Multiple fork() Concurrency - c

How do you use the fork() command in such a way that you can spawn 10 processes and have them do a small task concurrently.
Concurrent is the operative word, many places that show how to use fork only use one call to fork() in their demos. I thought you would use some kind of for loop but i tried and it seems in my tests that the fork()'s are spawning a new process, doing work, then spawning a new process. So they appear to be running sequentially but how can I fork concurrently and have 10 processes do the work simultaneously if that makes sense?
Thanks.
Update: Thanks for the answers guys, I think I just misunderstood some aspects of fork() initially but i understand it now. Cheers.

Call fork() in a loop:
Adding code to wait for children per comments:
int numberOfChildren = 10;
pid_t *childPids = NULL;
pid_t p;
/* Allocate array of child PIDs: error handling omitted for brevity */
childPids = malloc(numberOfChildren * sizeof(pid_t));
/* Start up children */
for (int ii = 0; ii < numberOfChildren; ++ii) {
if ((p = fork()) == 0) {
// Child process: do your work here
exit(0);
}
else {
childPids[ii] = p;
}
}
/* Wait for children to exit */
int stillWaiting;
do {
stillWaiting = 0;
for (int ii = 0; ii < numberOfChildren; ++ii) {
if (childPids[ii] > 0) {
if (waitpid(childPids[ii], NULL, WNOHANG) != 0) {
/* Child is done */
childPids[ii] = 0;
}
else {
/* Still waiting on this child */
stillWaiting = 1;
}
}
/* Give up timeslice and prevent hard loop: this may not work on all flavors of Unix */
sleep(0);
}
} while (stillWaiting);
/* Cleanup */
free(childPids);

When you fork off processes the WILL be running concurrently. But note that unless you have enough available idle processors, they might not actually be executing concurrently, which shouldn't really matter...
Your second paragraph makes it seem like you aren't understanding how fork works, you have to check the return code to see if you are in the parent or in the forked process. So you would have the parent run a loop to fork off 10 processes, and in the children you do whatever you wanted to do concurrently.

Just loop in the "main" process spawning one child after another with each assign a particular task.

You might also want to look into POSIX Threads (or pthreads). Here is a tutorial:
https://computing.llnl.gov/tutorials/pthreads/

Related

How can i spawn n child processes to run concurrently, measure their execution time and prevent each one of them of exceeding a max execution time?

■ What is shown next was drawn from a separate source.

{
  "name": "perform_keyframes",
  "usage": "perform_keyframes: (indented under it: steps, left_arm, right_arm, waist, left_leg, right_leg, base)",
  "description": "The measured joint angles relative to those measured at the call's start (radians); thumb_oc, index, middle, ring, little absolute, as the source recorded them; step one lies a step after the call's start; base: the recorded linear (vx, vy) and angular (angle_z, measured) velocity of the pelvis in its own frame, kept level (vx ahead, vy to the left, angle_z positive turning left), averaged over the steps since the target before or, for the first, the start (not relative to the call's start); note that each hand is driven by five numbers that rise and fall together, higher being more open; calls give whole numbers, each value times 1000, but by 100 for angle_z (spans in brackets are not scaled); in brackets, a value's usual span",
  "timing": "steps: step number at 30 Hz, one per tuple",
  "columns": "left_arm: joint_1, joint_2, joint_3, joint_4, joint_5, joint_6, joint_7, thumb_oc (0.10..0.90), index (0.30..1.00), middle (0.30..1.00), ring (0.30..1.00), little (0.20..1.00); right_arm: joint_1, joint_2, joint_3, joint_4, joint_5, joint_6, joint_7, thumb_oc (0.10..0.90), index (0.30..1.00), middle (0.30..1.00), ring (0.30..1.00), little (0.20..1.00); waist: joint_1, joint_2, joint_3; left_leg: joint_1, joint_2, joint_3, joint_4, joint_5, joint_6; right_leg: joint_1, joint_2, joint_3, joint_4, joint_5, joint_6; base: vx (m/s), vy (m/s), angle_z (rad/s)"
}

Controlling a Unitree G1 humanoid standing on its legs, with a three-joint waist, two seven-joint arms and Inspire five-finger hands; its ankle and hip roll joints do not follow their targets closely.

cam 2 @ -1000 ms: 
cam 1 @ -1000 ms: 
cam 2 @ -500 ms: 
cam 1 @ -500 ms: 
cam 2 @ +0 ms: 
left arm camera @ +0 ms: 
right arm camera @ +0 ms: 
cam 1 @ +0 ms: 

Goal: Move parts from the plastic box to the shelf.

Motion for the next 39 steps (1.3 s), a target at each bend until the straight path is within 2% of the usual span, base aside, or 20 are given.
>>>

So my objective is to spawn n child processes and let them run concurrently(each one exec's a different program).
The tricky thing is that, for each one of them, I have to assure that they don't exceed a predetermined amount of time executing.(not globally, but relative to it's start time).
I only have a working code that spawns the processes, execs each one and then waits for all of them to finish.(based on this answer).
I've tried to use SIGALRM but I can not figure out how to set one alarm per fork so it does timeout each process relative to its start time and not based on the parent's starting time.
Regarding time measuring I'm not sure how could I get the execution time of each fork.
In a regular situation I would just get the delta of start and finishing time inside the child code, but in this case and if I'm not mistaken all of them execute something so I lose any reference of the following code.
for (int j = 0; j < prog_count; j++) {
pid_t monitor_pid = fork();
if(monitor_pid==0){
execvp(programs[j]->executable, programs[j]->exec_args);
}
}
while ((wpid = wait(&status)) > 0);
I've seen a lot of examples that spawn one child and control it's execution time with a sleeping timer process that runs in parallel, but i can't figure out how to extend that solution to my situation.
From man alarm
Application Usage
[...] A new process image created by one of the exec functions inherits the time left to an alarm signal in the old process' image.
So you can try to write something like:
#define LIMIT_TIME_SEC 10
for (int j = 0; j < prog_count; j++) {
pid_t monitor_pid = fork();
if(monitor_pid==0){
alarm(LIMIT_TIME_SEC);
execvp(programs[j]->executable, programs[j]->exec_args);
}
}
while ((wpid = wait(&status)) > 0);
In this code, the alarm function is called after the fork so it affects only the child process. When time indicated to alarm is reached, the SIGALARM is send to the process launched by exec function which will terminates it if it doesn't handle the signal.
If each sub-program has a different timeout, you can replace LIMIT_TIME_SEC by some array indexed like programs array.
If you want to know how much time took child processes to execute, you can built something like that:
record the child pid in program struct add the necessary member (pid_t pid;)
record the time at which the child has been launched, from parent, add member (time_t launch_time;)
for (int j = 0; j < prog_count; j++) {
pid_t monitor_pid = fork();
if (monitor_pid==0)
{
/** in child **/
/* set a limit time of execution */
alarm(LIMIT_TIME_SEC);
/* execute the program */
execvp(programs[j]->executable, programs[j]->exec_args);
}
else
{
/** in parent **/
/* record the starting time */
programs[j]->launch_time = time(NULL);
/* record the pid */
programs[j]->pid = monitor_pid;
}
}
while ((wpid = wait(&status)) > 0)
{
/* a child terminates, let's find it */
for (int j = 0; j < prog_count; ++tj)
{
if (programs[j]->pid == wpid)
{
/* print process information */
printf("program %s terminated in %df seconds\n",
programs[j]->executable,
difftime(time(NULL) - programs[j]->launch_time));
/* process found, not necessary to go further */
break;
}
}
}

C How to share informations between processes?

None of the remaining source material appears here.